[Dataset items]
---
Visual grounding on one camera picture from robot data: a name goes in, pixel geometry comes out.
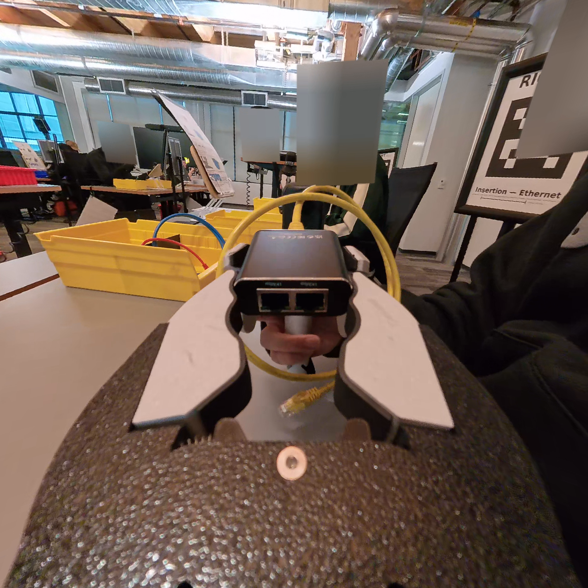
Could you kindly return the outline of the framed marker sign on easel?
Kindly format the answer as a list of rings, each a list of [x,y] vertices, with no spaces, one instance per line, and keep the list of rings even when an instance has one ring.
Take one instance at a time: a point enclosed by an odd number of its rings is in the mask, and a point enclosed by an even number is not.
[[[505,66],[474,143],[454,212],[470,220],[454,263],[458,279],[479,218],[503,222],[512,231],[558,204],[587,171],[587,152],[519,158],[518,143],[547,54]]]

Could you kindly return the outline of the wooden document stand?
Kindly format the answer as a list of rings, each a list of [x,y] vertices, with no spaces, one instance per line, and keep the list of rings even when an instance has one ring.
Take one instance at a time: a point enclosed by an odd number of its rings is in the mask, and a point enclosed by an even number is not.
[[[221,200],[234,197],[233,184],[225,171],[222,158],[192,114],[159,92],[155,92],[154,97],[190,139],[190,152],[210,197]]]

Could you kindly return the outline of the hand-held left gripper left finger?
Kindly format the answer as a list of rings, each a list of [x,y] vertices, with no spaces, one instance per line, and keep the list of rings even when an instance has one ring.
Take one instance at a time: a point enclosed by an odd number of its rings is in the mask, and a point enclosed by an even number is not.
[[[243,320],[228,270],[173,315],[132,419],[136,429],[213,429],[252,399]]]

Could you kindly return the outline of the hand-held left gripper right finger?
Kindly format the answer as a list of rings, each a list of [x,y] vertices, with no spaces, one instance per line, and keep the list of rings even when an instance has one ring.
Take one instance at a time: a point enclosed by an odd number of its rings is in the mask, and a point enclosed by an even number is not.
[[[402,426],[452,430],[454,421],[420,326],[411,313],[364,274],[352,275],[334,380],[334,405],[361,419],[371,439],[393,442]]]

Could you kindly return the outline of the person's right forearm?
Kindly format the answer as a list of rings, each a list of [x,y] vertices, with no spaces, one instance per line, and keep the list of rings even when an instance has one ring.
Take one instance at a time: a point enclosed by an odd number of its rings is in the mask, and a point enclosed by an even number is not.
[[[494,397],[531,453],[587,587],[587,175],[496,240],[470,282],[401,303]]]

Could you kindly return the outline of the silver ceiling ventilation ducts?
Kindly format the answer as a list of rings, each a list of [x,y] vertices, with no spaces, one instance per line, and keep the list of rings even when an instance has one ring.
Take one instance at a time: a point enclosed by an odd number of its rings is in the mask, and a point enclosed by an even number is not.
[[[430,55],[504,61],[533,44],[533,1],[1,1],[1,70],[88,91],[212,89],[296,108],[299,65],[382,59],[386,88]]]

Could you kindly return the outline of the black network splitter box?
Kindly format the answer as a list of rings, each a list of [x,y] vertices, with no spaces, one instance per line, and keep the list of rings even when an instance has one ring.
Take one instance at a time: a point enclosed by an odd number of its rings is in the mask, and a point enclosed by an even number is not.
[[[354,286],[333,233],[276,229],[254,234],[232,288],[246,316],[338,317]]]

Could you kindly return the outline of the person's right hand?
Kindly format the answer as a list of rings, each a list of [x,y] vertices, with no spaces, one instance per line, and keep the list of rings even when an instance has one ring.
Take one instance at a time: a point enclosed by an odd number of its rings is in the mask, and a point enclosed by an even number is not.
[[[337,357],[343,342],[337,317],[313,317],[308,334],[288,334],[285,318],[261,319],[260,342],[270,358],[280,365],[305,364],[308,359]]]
---
• **WHAT YOU SHOULD DO**: Nothing but the records above, retyped exactly and stripped of images, should appear in the answer.

• **WORKED SOLUTION**:
Visual grounding on one camera picture from robot data: a name goes in, pixel geometry comes out.
Could you kindly return the outline of the framed marker sign on easel?
Kindly format the answer as a list of rings, each a list of [x,y] vertices, with no spaces, one instance per line, and keep the list of rings even when an instance has one ring.
Take one instance at a time: a point enclosed by an odd number of its rings is in the mask, and a point enclosed by an even number is not.
[[[505,66],[474,143],[454,212],[470,220],[454,263],[458,279],[479,218],[503,222],[512,231],[558,204],[587,171],[587,152],[519,158],[518,143],[547,54]]]

Could you kindly return the outline of the wooden document stand?
Kindly format the answer as a list of rings, each a list of [x,y] vertices, with no spaces, one instance per line, and keep the list of rings even when an instance has one ring.
Take one instance at a time: a point enclosed by an odd number of its rings is in the mask, and a point enclosed by an even number is not.
[[[221,200],[234,197],[233,184],[225,171],[222,158],[192,114],[159,92],[155,92],[154,97],[190,139],[190,152],[210,197]]]

Could you kindly return the outline of the hand-held left gripper left finger?
Kindly format the answer as a list of rings, each a list of [x,y] vertices, with no spaces, one instance per line, and keep the list of rings even when an instance has one ring.
Take one instance at a time: a point enclosed by an odd number of its rings is in the mask, and a point enclosed by an even number is not.
[[[243,320],[228,270],[173,315],[132,419],[136,429],[213,429],[252,399]]]

Could you kindly return the outline of the hand-held left gripper right finger?
Kindly format the answer as a list of rings, each a list of [x,y] vertices, with no spaces, one instance per line, and keep the list of rings even when an instance has one ring.
Take one instance at a time: a point enclosed by an odd number of its rings is in the mask, and a point enclosed by an even number is not.
[[[402,426],[452,430],[454,421],[420,326],[411,313],[364,274],[352,275],[334,380],[334,405],[361,419],[371,439],[393,442]]]

Could you kindly return the outline of the person's right forearm?
Kindly format the answer as a list of rings, each a list of [x,y] vertices, with no spaces, one instance per line, and keep the list of rings even when an instance has one ring.
Take one instance at a time: a point enclosed by an odd number of its rings is in the mask, and a point enclosed by an even number is not.
[[[494,397],[531,453],[587,587],[587,175],[496,240],[470,282],[401,303]]]

Could you kindly return the outline of the silver ceiling ventilation ducts?
Kindly format the answer as a list of rings, each a list of [x,y] vertices, with no spaces, one instance per line, and keep the list of rings even when an instance has one ring.
Take one instance at a time: a point enclosed by an odd number of its rings is in the mask, and a point enclosed by an even number is not.
[[[430,55],[504,61],[533,44],[533,1],[1,1],[1,70],[88,91],[212,89],[296,108],[299,65],[382,59],[386,88]]]

Could you kindly return the outline of the black network splitter box?
Kindly format the answer as a list of rings, each a list of [x,y] vertices, with no spaces, one instance per line, and keep the list of rings even when an instance has one ring.
Take one instance at a time: a point enclosed by an odd number of its rings is in the mask, and a point enclosed by an even number is not.
[[[354,286],[333,233],[276,229],[254,234],[232,288],[246,316],[338,317]]]

Could you kindly return the outline of the person's right hand?
Kindly format the answer as a list of rings, each a list of [x,y] vertices, with no spaces, one instance per line, and keep the list of rings even when an instance has one ring.
Take one instance at a time: a point enclosed by an odd number of its rings is in the mask, and a point enclosed by an even number is not.
[[[337,357],[343,342],[337,317],[313,317],[308,334],[288,334],[285,318],[261,319],[260,342],[270,358],[280,365],[305,364],[308,359]]]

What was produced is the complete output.